WORK REQUIRED >>
Somewhere below are a line with "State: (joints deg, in" and a later line with "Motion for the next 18". Output exactly those lines and all lines between them.

(Stored data entries)

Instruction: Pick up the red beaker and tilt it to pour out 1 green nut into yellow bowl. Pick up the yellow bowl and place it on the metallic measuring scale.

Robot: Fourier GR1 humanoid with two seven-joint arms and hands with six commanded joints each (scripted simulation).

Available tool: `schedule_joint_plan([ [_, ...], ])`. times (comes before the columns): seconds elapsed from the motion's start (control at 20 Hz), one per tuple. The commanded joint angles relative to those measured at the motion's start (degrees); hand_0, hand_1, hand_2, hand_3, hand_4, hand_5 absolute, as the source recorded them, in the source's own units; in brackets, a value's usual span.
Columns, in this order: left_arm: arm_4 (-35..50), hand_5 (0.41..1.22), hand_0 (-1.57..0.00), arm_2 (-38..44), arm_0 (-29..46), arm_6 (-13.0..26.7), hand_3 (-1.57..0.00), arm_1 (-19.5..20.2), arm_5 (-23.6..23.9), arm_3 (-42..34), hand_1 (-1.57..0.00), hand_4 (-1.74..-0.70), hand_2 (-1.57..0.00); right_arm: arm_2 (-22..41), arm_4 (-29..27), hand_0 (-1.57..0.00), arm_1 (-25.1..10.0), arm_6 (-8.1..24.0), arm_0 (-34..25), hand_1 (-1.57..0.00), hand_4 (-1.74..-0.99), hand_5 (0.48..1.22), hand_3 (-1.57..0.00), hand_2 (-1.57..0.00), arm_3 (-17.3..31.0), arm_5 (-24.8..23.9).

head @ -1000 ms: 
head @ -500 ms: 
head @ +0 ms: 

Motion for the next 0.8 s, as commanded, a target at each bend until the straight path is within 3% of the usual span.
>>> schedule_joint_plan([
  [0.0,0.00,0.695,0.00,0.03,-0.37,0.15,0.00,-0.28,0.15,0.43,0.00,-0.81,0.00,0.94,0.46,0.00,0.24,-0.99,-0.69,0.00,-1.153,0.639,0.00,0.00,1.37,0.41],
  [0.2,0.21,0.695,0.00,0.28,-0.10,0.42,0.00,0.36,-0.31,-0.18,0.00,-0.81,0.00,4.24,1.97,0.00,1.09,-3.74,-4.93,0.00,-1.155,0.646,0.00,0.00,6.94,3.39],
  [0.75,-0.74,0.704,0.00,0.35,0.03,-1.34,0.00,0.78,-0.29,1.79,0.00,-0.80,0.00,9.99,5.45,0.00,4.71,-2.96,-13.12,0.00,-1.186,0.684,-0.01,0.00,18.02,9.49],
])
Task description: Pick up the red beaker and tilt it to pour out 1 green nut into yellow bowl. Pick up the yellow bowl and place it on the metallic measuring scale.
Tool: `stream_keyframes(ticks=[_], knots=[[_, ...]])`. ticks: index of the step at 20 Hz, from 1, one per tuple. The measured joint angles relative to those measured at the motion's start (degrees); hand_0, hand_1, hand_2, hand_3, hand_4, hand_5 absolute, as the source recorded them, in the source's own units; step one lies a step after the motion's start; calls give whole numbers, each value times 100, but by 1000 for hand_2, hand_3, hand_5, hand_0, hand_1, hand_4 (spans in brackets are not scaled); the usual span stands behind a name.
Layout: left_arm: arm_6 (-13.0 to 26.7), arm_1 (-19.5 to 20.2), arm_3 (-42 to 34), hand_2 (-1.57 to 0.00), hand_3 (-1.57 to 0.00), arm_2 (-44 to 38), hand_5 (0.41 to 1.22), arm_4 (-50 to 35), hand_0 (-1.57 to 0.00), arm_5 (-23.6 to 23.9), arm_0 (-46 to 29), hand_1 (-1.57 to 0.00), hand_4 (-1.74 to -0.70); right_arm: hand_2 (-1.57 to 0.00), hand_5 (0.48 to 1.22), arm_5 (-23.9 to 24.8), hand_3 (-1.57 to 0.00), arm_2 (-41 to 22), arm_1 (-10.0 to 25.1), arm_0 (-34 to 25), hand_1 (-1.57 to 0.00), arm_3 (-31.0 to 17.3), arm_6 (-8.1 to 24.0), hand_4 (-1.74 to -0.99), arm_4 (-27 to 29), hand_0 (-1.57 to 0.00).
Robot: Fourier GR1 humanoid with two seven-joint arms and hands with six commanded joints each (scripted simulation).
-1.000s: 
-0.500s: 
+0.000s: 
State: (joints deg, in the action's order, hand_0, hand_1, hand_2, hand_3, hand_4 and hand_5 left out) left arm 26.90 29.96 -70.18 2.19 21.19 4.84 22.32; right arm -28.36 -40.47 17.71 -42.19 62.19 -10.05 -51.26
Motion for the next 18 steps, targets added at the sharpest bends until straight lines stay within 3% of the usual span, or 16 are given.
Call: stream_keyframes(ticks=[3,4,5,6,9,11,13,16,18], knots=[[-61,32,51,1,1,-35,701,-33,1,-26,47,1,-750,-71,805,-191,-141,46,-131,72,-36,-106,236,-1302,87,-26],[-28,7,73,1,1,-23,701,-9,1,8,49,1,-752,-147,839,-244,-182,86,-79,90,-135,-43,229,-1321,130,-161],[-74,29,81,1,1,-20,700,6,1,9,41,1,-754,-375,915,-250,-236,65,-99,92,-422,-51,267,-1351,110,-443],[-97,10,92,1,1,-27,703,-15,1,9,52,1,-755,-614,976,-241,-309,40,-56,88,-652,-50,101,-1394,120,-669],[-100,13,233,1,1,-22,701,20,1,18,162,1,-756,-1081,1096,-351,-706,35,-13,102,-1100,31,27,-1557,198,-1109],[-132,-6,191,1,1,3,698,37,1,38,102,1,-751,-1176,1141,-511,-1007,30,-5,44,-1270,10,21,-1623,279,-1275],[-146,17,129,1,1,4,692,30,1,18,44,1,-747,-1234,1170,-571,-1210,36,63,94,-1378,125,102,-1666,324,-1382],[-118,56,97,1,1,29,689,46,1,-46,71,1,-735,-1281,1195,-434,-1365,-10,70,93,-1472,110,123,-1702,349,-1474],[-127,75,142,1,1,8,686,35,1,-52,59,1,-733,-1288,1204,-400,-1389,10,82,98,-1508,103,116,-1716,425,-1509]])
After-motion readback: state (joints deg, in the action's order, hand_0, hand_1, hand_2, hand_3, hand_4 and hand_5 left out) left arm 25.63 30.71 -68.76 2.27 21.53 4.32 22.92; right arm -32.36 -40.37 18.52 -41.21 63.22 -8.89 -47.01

SOLUTION TO THIS PROBLEM >>
State: (joints deg, in the action's order, hand_0, hand_1, hand_2, hand_3, hand_4 and hand_5 left out) left arm 26.90 29.96 -70.18 2.19 21.19 4.84 22.32; right arm -28.36 -40.47 17.71 -42.19 62.19 -10.05 -51.26
Motion for the next 18 steps, targets added at the sharpest bends until straight lines stay within 3% of the usual span, or 16 are given.

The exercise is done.